▸ TASK DESCRIPTION
Find the line in the data below that contains "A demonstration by". Return that line and all the lines after it, unchanged.

▸ INFORMATION PROVIDED
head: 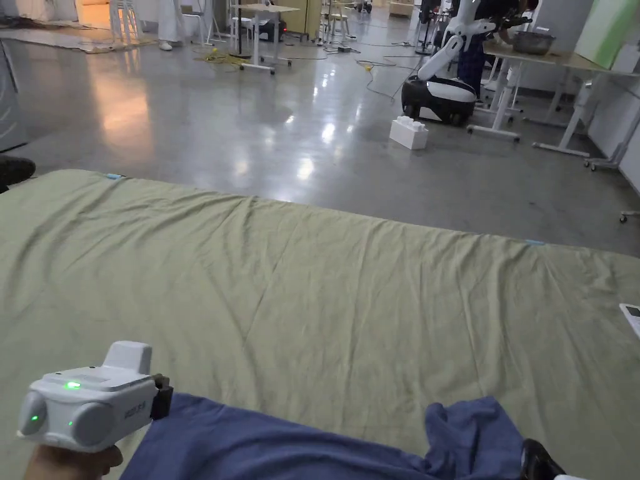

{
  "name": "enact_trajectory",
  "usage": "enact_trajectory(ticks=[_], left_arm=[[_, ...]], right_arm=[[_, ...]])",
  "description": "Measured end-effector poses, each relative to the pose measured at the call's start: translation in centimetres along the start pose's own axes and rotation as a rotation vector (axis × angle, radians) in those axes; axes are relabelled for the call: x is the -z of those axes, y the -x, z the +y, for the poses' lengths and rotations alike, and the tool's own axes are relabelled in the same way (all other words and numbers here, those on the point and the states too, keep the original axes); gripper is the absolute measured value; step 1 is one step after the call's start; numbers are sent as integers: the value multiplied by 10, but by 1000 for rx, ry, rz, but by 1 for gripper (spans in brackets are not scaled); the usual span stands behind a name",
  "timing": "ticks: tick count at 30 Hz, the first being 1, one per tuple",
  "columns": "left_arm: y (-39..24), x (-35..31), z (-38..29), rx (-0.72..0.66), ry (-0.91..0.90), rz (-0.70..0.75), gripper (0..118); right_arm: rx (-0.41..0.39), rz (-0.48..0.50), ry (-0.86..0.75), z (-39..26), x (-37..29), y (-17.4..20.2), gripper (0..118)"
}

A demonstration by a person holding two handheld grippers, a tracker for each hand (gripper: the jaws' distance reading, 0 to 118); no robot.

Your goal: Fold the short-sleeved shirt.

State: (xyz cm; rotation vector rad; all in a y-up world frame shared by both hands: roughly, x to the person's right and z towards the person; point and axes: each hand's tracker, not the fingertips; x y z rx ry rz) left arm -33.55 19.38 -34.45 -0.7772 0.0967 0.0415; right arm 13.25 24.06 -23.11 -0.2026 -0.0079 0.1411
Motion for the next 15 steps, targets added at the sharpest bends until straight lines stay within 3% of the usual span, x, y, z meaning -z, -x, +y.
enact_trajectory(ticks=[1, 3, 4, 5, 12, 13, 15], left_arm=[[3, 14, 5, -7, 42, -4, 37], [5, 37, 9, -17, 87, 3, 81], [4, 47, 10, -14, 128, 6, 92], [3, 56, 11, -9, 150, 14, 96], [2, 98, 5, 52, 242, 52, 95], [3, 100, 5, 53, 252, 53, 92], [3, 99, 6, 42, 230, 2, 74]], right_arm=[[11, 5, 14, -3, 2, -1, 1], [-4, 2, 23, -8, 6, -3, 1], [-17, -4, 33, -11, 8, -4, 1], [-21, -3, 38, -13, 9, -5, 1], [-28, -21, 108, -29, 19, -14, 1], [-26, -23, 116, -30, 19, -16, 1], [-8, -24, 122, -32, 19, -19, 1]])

▸ RESPONSE
A demonstration by a person holding two handheld grippers, a tracker for each hand (gripper: the jaws' distance reading, 0 to 118); no robot.

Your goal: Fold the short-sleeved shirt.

State: (xyz cm; rotation vector rad; all in a y-up world frame shared by both hands: roughly, x to the person's right and z towards the person; point and axes: each hand's tracker, not the fingertips; x y z rx ry rz) left arm -33.55 19.38 -34.45 -0.7772 0.0967 0.0415; right arm 13.25 24.06 -23.11 -0.2026 -0.0079 0.1411
Motion for the next 15 steps, targets added at the sharpest bends until straight lines stay within 3% of the usual span, x, y, z meaning -z, -x, +y.
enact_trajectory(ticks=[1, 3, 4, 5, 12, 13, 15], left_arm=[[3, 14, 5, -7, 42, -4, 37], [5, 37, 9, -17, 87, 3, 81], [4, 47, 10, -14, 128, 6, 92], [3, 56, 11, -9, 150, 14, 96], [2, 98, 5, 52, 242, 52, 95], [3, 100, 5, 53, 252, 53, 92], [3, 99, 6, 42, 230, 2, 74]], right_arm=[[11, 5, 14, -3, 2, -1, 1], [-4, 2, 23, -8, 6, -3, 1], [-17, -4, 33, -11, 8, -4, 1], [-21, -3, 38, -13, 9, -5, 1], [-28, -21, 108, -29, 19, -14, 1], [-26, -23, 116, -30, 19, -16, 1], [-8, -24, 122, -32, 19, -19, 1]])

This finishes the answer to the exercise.